Eram tão rápidas que a própria luz que vinha do céu tinha dificuldade de alcança-las.
E foi junto com a luz da manhã que elas chegaram à única cidade que havia na Terra. Sábias como eram, as biniguendas não precisaram perguntar onde ficava o plácio. Também não necessitaram bater à porta pois, além de rápidas e sábias, eram prodigiosas e assim foram diretamente à sala do trono. Diante do rei, uma das embaixadoras – a mais velha – transmitiu a mensagem do rei do Céu.
O rei da Terra mandou chamar a filha. Muda e com a cabeça baixa, a princesa ouviu o desejo do soberano do Céu e, quando o pai lhe pediu uma resposta, ela disse que amava loucamente um criado do palácio e que não se casaria com nenhum outro homem que não fosse ele. O pai a amava muito e não faria nada que a fizesse infeliz. Depois que ela se retirou, o rei da Terra comunicou às embaixadoras do Céu que ele próprio transmitiria ao soberano celeste a decisão da filha. As biniguendas do céu desapareceram silenciosas.
O rei da Terra também tinha biniguendas misteriosas, rápidas e prodigiosas a seu serviço. Mandou chama-las e colocou-as a par da vontade da filha. As biniguendas terrestres, então, subiram ao Céu levando a resposta. Lá chegando, uma delas – sempre a mais velha – transmitiu a mensagem que traziam da Terra. O rei do Céu levou um choque e ficou furioso. De repente, deu-se conta da força que tinha, e a raiva que sentia levou-o a querer tirar-nos o Sol, a Lua e a levar suas estrelas para muito mais alto. Mas na verdade ele não queria nos castigar e sim realizar os seus propósitos. Depois de pensar muito, descobriu que o único meio de realizar aquele casamento seria levando o namorado da princesa para bem longe. Não se soube como, mas o fato é que o jovem foi tirado do castelo e levado à montanha Danibacuza.

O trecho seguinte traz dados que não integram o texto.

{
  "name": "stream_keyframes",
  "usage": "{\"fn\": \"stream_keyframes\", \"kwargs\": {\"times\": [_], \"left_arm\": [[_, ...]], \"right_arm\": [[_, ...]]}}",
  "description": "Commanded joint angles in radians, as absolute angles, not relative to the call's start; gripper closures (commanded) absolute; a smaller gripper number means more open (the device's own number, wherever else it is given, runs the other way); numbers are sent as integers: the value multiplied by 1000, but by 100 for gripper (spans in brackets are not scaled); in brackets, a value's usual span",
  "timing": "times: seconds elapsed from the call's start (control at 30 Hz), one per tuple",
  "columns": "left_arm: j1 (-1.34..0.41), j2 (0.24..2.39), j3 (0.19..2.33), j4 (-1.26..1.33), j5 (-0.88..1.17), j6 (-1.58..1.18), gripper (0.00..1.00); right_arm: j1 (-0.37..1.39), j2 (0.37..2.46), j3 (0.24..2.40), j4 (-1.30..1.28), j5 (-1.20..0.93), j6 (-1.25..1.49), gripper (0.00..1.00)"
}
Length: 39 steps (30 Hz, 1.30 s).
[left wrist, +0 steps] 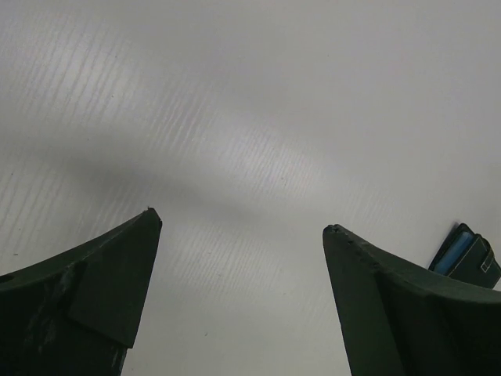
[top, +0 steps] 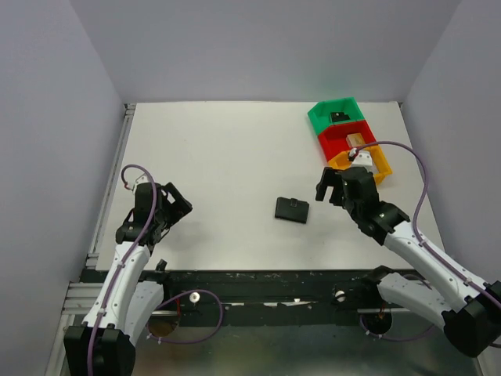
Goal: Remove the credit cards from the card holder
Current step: Pick up the card holder from the center of the board.
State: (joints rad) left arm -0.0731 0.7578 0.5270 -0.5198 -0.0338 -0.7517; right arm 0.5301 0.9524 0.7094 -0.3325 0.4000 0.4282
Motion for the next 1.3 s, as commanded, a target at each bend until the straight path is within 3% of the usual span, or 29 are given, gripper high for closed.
{"fn": "stream_keyframes", "kwargs": {"times": [0.0, 0.33, 0.73, 0.97, 1.27], "left_arm": [[-80, 765, 529, -512, 29, -739, 1], [-90, 669, 489, -489, 38, -726, 1], [-136, 663, 491, -468, 46, -712, 1], [-408, 745, 569, -477, -130, -693, 3], [-549, 997, 610, -188, 0, -707, 22]], "right_arm": [[532, 905, 680, -348, 327, 423, 0], [532, 836, 643, -341, 284, 406, 0], [534, 949, 661, -333, 301, 465, 0], [531, 1103, 704, -342, 189, 517, 4], [502, 1230, 670, -268, 81, 612, 13]]}}
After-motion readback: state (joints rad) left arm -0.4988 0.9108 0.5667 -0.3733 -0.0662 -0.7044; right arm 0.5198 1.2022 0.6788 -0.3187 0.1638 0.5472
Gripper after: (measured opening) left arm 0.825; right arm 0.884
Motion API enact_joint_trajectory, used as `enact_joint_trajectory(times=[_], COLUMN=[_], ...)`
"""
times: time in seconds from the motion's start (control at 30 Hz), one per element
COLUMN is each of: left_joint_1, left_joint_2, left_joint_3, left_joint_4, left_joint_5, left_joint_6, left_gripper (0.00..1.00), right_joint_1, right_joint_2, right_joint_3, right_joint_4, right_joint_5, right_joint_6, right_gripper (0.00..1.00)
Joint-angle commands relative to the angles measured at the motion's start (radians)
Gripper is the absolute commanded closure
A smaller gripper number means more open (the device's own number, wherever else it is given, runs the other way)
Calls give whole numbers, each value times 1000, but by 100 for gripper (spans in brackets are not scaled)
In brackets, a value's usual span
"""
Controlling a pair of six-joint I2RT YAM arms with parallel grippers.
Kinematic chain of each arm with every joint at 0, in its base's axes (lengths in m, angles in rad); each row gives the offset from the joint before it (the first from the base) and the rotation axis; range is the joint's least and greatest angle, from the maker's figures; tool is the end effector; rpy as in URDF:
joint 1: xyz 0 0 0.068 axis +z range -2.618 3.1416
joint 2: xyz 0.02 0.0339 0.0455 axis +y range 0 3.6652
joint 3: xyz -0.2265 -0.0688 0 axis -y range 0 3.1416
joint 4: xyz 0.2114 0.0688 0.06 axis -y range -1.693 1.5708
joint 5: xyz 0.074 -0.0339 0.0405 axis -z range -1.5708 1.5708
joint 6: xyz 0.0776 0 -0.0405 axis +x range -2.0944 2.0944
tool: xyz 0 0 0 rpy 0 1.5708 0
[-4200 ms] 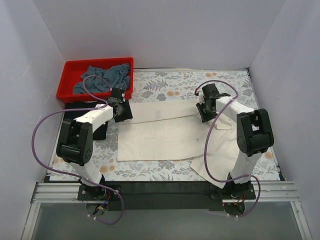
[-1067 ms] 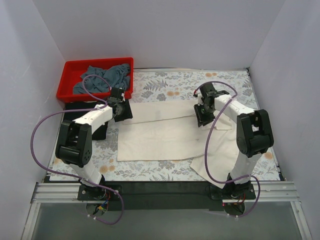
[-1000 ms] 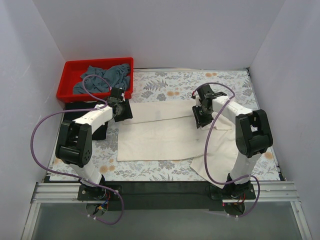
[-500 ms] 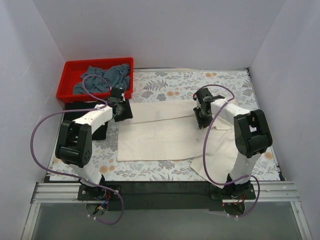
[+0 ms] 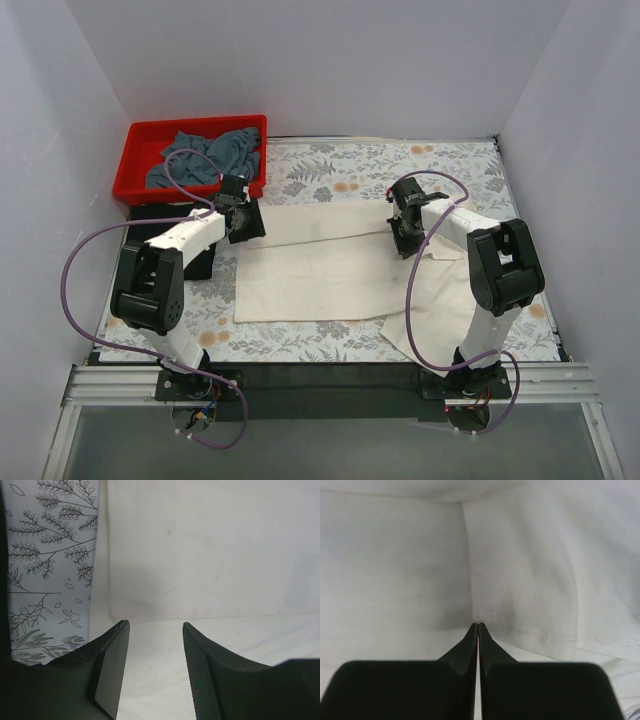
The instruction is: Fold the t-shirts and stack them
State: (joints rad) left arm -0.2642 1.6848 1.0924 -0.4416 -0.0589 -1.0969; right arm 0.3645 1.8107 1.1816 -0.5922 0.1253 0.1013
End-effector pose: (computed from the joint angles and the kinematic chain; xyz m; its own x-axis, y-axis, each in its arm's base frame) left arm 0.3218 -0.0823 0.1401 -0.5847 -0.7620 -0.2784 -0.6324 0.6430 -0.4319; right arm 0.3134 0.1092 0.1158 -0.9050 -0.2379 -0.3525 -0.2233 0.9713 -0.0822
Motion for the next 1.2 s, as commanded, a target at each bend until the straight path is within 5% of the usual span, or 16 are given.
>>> enact_joint_trajectory(times=[0.0,0.63,0.77,0.97,1.17], left_joint_1=[-4,-6,-6,-6,-6], left_joint_2=[-57,-50,-48,-46,-50], left_joint_3=[9,12,12,12,12], left_joint_4=[-3,-5,-3,-5,-5], left_joint_5=[7,2,4,7,4], left_joint_6=[6,11,11,11,12], left_gripper=[55,55,55,55,55], right_joint_1=[5,5,4,1,-52], right_joint_2=[-21,48,62,6,-86], right_joint_3=[22,156,174,190,89], right_joint_4=[-6,-162,-158,-158,-156], right_joint_5=[-13,-213,-274,-221,-24], right_joint_6=[-3,110,100,39,38], right_gripper=[99,98,91,76,75])
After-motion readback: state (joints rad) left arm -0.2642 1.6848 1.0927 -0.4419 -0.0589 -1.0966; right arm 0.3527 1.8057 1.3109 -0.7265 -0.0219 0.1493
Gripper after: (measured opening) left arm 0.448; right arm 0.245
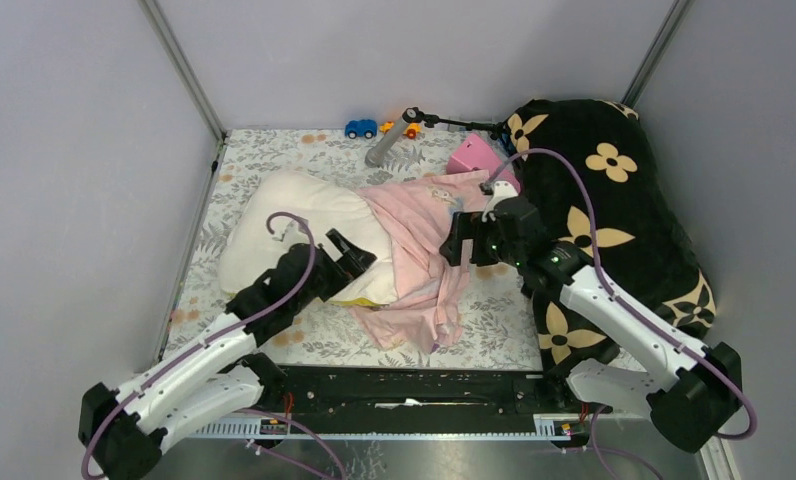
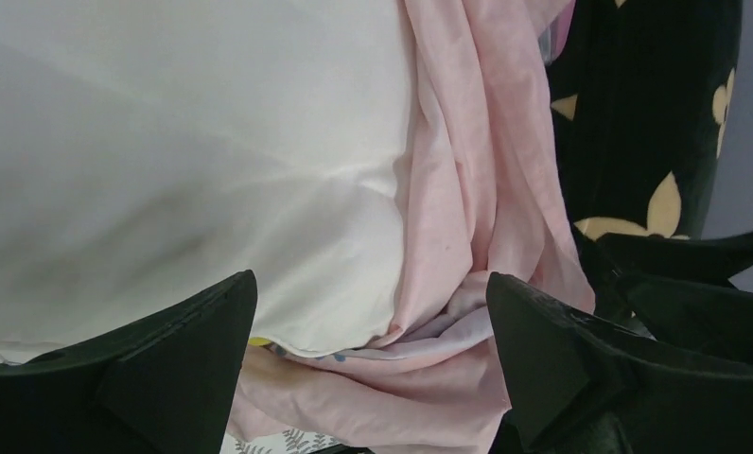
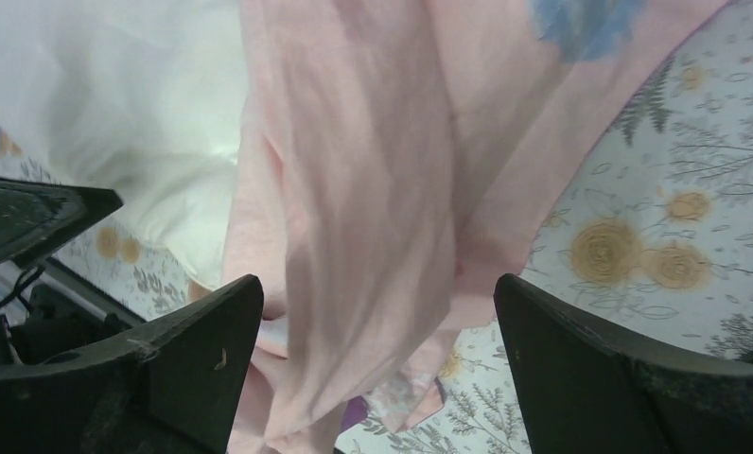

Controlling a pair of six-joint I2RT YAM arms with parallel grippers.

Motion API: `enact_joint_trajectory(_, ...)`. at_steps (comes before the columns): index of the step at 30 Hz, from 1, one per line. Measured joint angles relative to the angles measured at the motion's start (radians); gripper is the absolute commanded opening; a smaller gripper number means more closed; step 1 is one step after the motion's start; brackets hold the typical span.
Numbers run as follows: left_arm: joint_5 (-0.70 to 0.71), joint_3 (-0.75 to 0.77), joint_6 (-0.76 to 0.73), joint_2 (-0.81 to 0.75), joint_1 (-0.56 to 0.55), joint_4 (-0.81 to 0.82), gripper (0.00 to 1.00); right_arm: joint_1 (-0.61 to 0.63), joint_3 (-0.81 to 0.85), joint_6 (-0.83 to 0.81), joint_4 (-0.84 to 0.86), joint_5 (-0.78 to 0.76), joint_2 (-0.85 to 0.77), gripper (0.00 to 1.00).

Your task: Remove the pillowcase from the pillow

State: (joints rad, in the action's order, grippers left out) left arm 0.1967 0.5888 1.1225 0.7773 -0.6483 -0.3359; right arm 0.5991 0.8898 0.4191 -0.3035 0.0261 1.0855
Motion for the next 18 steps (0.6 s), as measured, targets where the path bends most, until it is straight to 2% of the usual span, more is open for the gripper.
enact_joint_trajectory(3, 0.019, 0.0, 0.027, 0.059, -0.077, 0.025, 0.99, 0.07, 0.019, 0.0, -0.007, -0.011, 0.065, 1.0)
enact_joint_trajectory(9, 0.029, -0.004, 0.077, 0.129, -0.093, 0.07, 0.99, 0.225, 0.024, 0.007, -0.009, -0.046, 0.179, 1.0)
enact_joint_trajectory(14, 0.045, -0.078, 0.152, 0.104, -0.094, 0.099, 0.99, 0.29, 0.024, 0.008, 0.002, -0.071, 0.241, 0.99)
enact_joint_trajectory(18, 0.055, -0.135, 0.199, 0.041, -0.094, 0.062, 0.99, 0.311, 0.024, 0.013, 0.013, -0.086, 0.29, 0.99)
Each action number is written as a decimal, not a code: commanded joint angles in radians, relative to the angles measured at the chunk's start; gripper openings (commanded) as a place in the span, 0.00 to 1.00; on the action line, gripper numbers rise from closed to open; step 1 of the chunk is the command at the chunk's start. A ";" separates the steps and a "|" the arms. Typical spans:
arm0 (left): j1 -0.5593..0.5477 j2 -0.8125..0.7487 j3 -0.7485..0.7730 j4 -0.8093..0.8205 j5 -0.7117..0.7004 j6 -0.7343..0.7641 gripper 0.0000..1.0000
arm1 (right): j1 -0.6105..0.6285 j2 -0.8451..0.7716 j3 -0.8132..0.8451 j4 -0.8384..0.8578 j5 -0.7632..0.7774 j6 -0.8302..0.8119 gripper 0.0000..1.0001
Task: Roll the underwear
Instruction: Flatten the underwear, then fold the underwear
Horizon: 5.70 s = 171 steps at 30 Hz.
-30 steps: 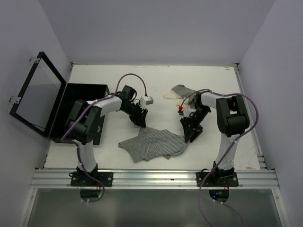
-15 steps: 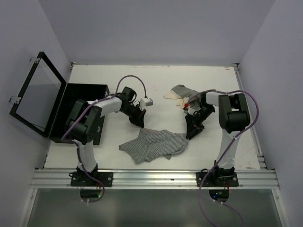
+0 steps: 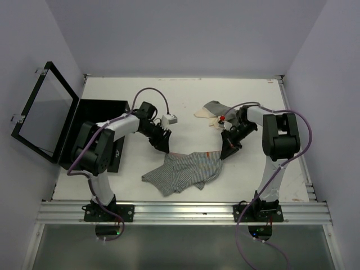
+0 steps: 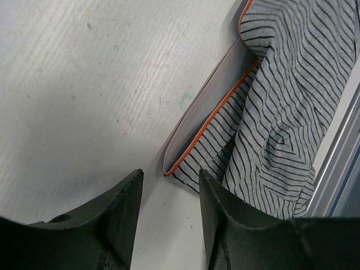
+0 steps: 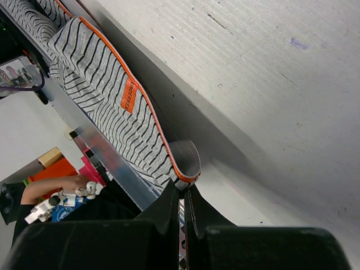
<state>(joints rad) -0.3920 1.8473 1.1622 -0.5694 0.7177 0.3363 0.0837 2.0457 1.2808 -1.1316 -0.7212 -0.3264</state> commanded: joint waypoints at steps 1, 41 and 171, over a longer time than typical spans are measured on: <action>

A mãe numa casa da cidade e a noiva no palácio choraram desesperadamente o desaparecimento do jovem plebeu. A mãe lavou com seu pranto a dor da perda do filho. A noiva, depois de chorar muito, desconsolada, abandonou o palácio e saiu pelas montanhas atrás do seu amado.
O rei do Céu acompanhava tudo o que acontecia na Terra. A atitude da princesa enfureceu-o e, agora sim, ele resolveu nos castigar. Manteve o Sol no meio do Céu e seus raios inclementes secaram a terra. Não chovia mais.
Sem vegetação, não havia mais diferença entre estradas, caminhos. E tudo, tudo ficou igual. Alucinada, a princesa andava errante, percorrendo várias vezes os mesmos caminhos. Até que um dia, na hora em que a luz era mais trêmula, ela adivinhou que o seu amado estava em Danibacuza. E, com toda a pressa e determinação que possuía, dirigiu-se para a montanha. Chegou banhada em suor, com um lampejo de alegria saltando-lhe pelos olhos. Mas duas sentinelas armadas com espadas de relâmpagos impediram-na de continuar sua busca. A dor, como uma enorme pedra, caiu sobre o coração da princesa e fez as suas lágrimas transbordarem. De seus olhos brotaram dois fios cheios de nozinhos de água. E essas lágrimas, movidas pelo vento, precipitaram-se sobre a cidade acabando com a seca. Pouco a pouco a filha do rei da Terra foi-se convertendo numa mulher de pedra.
Depois que a chuva parou, os homens saíram à sua procura. Quando a encontraram, nenhum deles quis tocá-la. De volta à cidade, os homens contaram que, em plena montanha, vigiada por sentinelas armadas de relâmpagos, estava a princesa petrificada, de pé. O povo todo aplaudiu o seu reaparecimento.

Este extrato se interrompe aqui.